DESCRIPTION OF THE TASK ▸ Starting at the first line and ending at the last, reproduce the records below exactly.

Data items:

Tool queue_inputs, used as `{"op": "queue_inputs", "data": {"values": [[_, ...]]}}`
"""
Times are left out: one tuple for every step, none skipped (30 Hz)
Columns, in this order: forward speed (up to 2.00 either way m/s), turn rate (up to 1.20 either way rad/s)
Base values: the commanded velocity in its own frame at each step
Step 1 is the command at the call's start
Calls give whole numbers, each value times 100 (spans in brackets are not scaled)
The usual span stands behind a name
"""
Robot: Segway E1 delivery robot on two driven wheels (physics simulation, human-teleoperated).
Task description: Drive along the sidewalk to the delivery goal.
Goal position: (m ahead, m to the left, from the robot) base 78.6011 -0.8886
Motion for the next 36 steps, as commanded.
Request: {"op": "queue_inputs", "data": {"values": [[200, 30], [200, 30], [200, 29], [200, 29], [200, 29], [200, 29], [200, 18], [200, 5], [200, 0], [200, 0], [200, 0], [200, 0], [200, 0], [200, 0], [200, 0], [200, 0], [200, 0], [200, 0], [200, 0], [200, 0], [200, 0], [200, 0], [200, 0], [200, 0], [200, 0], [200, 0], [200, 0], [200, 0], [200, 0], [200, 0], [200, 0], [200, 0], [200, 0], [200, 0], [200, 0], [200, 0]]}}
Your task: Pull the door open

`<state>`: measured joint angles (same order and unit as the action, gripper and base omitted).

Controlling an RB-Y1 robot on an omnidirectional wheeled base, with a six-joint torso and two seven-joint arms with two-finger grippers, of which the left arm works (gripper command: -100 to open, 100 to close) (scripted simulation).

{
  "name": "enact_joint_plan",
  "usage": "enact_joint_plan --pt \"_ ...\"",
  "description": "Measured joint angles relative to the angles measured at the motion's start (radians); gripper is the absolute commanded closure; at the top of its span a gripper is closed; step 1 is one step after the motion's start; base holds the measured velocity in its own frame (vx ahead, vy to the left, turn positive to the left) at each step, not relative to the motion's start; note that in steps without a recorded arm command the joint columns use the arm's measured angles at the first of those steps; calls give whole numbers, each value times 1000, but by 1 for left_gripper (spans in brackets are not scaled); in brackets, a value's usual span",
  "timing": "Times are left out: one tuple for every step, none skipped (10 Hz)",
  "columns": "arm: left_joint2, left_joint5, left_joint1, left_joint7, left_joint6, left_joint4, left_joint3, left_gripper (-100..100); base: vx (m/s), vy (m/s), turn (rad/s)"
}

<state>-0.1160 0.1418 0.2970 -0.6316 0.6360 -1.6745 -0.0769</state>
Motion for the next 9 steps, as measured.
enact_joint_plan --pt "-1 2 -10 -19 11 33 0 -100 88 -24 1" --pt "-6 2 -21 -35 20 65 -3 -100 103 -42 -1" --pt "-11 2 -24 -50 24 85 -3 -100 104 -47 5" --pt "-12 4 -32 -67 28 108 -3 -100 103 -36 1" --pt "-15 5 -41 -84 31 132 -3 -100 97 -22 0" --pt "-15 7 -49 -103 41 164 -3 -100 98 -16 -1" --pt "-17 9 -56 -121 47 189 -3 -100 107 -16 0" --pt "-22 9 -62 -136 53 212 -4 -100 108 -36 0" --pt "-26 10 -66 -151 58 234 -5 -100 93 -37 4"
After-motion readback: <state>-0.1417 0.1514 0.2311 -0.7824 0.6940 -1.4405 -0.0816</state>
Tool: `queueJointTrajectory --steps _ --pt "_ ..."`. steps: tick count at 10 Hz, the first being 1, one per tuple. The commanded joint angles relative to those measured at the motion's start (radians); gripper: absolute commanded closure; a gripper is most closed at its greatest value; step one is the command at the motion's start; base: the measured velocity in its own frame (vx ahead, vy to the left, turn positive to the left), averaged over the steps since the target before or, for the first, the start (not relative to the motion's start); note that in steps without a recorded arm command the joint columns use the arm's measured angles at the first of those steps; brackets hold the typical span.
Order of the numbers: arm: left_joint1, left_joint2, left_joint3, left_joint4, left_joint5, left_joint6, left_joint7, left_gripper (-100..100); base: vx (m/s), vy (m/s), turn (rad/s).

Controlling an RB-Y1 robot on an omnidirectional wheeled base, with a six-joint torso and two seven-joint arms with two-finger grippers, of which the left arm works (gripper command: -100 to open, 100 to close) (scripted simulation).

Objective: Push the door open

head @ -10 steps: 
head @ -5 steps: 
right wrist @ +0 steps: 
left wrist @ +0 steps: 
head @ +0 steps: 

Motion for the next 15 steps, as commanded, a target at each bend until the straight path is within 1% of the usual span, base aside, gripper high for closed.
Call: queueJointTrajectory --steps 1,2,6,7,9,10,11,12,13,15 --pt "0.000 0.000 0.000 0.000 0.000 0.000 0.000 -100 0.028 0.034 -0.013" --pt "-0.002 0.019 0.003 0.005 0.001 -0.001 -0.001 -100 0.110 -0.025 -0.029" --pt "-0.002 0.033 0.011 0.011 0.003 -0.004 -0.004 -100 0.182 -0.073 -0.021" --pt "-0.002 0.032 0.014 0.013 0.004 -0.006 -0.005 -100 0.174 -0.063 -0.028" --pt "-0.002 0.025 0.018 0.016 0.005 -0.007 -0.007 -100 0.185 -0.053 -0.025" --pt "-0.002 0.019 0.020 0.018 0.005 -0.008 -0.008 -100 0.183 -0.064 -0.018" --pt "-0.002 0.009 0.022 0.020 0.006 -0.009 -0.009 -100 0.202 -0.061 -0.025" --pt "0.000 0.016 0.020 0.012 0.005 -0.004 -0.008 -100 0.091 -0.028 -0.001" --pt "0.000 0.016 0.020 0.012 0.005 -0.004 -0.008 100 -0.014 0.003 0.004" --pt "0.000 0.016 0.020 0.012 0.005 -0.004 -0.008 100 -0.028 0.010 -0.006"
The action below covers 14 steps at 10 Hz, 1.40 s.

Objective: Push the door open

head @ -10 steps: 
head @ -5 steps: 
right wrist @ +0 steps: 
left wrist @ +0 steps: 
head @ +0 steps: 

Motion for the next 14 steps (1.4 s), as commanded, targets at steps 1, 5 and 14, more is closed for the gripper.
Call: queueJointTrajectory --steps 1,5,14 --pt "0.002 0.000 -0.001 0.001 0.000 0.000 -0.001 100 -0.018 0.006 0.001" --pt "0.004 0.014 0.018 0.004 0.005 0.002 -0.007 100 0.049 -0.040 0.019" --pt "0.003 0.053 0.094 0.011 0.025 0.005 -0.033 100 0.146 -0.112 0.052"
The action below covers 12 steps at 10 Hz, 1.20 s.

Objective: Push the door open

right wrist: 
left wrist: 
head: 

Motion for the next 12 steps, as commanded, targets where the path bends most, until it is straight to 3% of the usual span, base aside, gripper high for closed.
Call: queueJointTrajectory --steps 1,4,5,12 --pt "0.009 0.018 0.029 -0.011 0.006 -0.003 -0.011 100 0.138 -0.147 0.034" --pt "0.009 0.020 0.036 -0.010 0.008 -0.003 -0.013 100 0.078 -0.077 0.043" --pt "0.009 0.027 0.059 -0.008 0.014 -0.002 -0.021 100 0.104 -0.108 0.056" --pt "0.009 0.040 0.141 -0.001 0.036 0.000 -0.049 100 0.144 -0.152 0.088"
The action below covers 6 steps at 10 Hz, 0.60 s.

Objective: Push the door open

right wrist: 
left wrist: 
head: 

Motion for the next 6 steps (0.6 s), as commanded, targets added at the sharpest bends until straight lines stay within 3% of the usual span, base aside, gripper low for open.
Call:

TASK SOLUTION ▸
Tool queue_inputs, used as `{"op": "queue_inputs", "data": {"values": [[_, ...]]}}`
"""
Times are left out: one tuple for every step, none skipped (30 Hz)
Columns, in this order: forward speed (up to 2.00 either way m/s), turn rate (up to 1.20 either way rad/s)
Base values: the commanded velocity in its own frame at each step
Step 1 is the command at the call's start
Calls give whole numbers, each value times 100 (spans in brackets are not scaled)
The usual span stands behind a name
"""
Robot: Segway E1 delivery robot on two driven wheels (physics simulation, human-teleoperated).
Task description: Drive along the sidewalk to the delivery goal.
Goal position: (m ahead, m to the left, from the robot) base 78.6011 -0.8886
Motion for the next 36 steps, as commanded.
Request: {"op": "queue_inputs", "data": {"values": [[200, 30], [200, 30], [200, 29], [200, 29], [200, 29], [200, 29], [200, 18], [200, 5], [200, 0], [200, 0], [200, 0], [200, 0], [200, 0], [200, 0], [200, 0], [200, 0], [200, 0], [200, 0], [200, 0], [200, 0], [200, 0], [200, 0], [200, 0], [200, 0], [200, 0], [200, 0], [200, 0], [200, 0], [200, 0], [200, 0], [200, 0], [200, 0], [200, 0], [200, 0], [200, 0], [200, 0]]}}
Your task: Pull the door open

`<state>`: measured joint angles (same order and unit as the action, gripper and base omitted).

Controlling an RB-Y1 robot on an omnidirectional wheeled base, with a six-joint torso and two seven-joint arms with two-finger grippers, of which the left arm works (gripper command: -100 to open, 100 to close) (scripted simulation).

{
  "name": "enact_joint_plan",
  "usage": "enact_joint_plan --pt \"_ ...\"",
  "description": "Measured joint angles relative to the angles measured at the motion's start (radians); gripper is the absolute commanded closure; at the top of its span a gripper is closed; step 1 is one step after the motion's start; base holds the measured velocity in its own frame (vx ahead, vy to the left, turn positive to the left) at each step, not relative to the motion's start; note that in steps without a recorded arm command the joint columns use the arm's measured angles at the first of those steps; calls give whole numbers, each value times 1000, but by 1 for left_gripper (spans in brackets are not scaled); in brackets, a value's usual span",
  "timing": "Times are left out: one tuple for every step, none skipped (10 Hz)",
  "columns": "arm: left_joint2, left_joint5, left_joint1, left_joint7, left_joint6, left_joint4, left_joint3, left_gripper (-100..100); base: vx (m/s), vy (m/s), turn (rad/s)"
}

<state>-0.1160 0.1418 0.2970 -0.6316 0.6360 -1.6745 -0.0769</state>
Motion for the next 9 steps, as measured.
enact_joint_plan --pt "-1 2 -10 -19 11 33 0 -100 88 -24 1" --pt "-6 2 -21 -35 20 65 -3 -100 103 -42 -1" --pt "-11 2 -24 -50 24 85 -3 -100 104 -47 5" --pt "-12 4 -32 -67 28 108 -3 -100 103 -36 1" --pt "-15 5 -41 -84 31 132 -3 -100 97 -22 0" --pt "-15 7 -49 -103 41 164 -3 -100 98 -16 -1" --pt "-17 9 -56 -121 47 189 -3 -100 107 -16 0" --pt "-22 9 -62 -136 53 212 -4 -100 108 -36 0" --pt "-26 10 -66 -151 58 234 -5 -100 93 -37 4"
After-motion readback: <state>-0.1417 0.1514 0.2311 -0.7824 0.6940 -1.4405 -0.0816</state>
Tool: `queueJointTrajectory --steps _ --pt "_ ..."`. steps: tick count at 10 Hz, the first being 1, one per tuple. The commanded joint angles relative to those measured at the motion's start (radians); gripper: absolute commanded closure; a gripper is most closed at its greatest value; step one is the command at the motion's start; base: the measured velocity in its own frame (vx ahead, vy to the left, turn positive to the left), averaged over the steps since the target before or, for the first, the start (not relative to the motion's start); note that in steps without a recorded arm command the joint columns use the arm's measured angles at the first of those steps; brackets hold the typical span.
Order of the numbers: arm: left_joint1, left_joint2, left_joint3, left_joint4, left_joint5, left_joint6, left_joint7, left_gripper (-100..100); base: vx (m/s), vy (m/s), turn (rad/s).

Controlling an RB-Y1 robot on an omnidirectional wheeled base, with a six-joint torso and two seven-joint arms with two-finger grippers, of which the left arm works (gripper command: -100 to open, 100 to close) (scripted simulation).

Objective: Push the door open

head @ -10 steps: 
head @ -5 steps: 
right wrist @ +0 steps: 
left wrist @ +0 steps: 
head @ +0 steps: 

Motion for the next 15 steps, as commanded, a target at each bend until the straight path is within 1% of the usual span, base aside, gripper high for closed.
Call: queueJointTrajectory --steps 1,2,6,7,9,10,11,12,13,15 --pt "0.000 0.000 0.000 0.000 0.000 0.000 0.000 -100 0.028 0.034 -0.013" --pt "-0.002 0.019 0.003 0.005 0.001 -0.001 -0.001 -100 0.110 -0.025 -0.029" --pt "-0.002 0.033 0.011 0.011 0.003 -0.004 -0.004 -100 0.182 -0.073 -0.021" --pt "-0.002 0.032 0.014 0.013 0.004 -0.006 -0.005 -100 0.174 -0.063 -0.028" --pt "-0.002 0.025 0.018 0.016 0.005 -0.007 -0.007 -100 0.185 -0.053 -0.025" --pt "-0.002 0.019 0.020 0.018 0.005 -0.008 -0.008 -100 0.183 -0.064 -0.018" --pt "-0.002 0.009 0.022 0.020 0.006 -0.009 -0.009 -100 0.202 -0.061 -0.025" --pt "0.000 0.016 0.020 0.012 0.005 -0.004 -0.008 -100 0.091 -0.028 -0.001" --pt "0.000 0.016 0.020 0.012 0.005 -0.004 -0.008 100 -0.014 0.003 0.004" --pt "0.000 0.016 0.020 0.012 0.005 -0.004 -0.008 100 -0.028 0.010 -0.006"
The action below covers 14 steps at 10 Hz, 1.40 s.

Objective: Push the door open

head @ -10 steps: 
head @ -5 steps: 
right wrist @ +0 steps: 
left wrist @ +0 steps: 
head @ +0 steps: 

Motion for the next 14 steps (1.4 s), as commanded, targets at steps 1, 5 and 14, more is closed for the gripper.
Call: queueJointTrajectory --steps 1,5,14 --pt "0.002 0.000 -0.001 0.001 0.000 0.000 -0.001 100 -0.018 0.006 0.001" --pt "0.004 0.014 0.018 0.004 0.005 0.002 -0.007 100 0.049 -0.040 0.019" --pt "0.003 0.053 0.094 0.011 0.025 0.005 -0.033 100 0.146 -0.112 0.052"
The action below covers 12 steps at 10 Hz, 1.20 s.

Objective: Push the door open

right wrist: 
left wrist: 
head: 

Motion for the next 12 steps, as commanded, targets where the path bends most, until it is straight to 3% of the usual span, base aside, gripper high for closed.
Call: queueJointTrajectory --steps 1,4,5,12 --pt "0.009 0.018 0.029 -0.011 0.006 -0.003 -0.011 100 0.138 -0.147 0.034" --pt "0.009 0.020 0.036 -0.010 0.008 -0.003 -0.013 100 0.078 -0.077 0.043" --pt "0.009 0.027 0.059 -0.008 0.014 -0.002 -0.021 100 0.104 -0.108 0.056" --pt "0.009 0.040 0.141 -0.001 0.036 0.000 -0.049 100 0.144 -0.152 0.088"
The action below covers 6 steps at 10 Hz, 0.60 s.

Objective: Push the door open

right wrist: 
left wrist: 
head: 

Motion for the next 6 steps (0.6 s), as commanded, targets added at the sharpest bends until straight lines stay within 3% of the usual span, base aside, gripper low for open.
Call:

What this exercise needed has been supplied.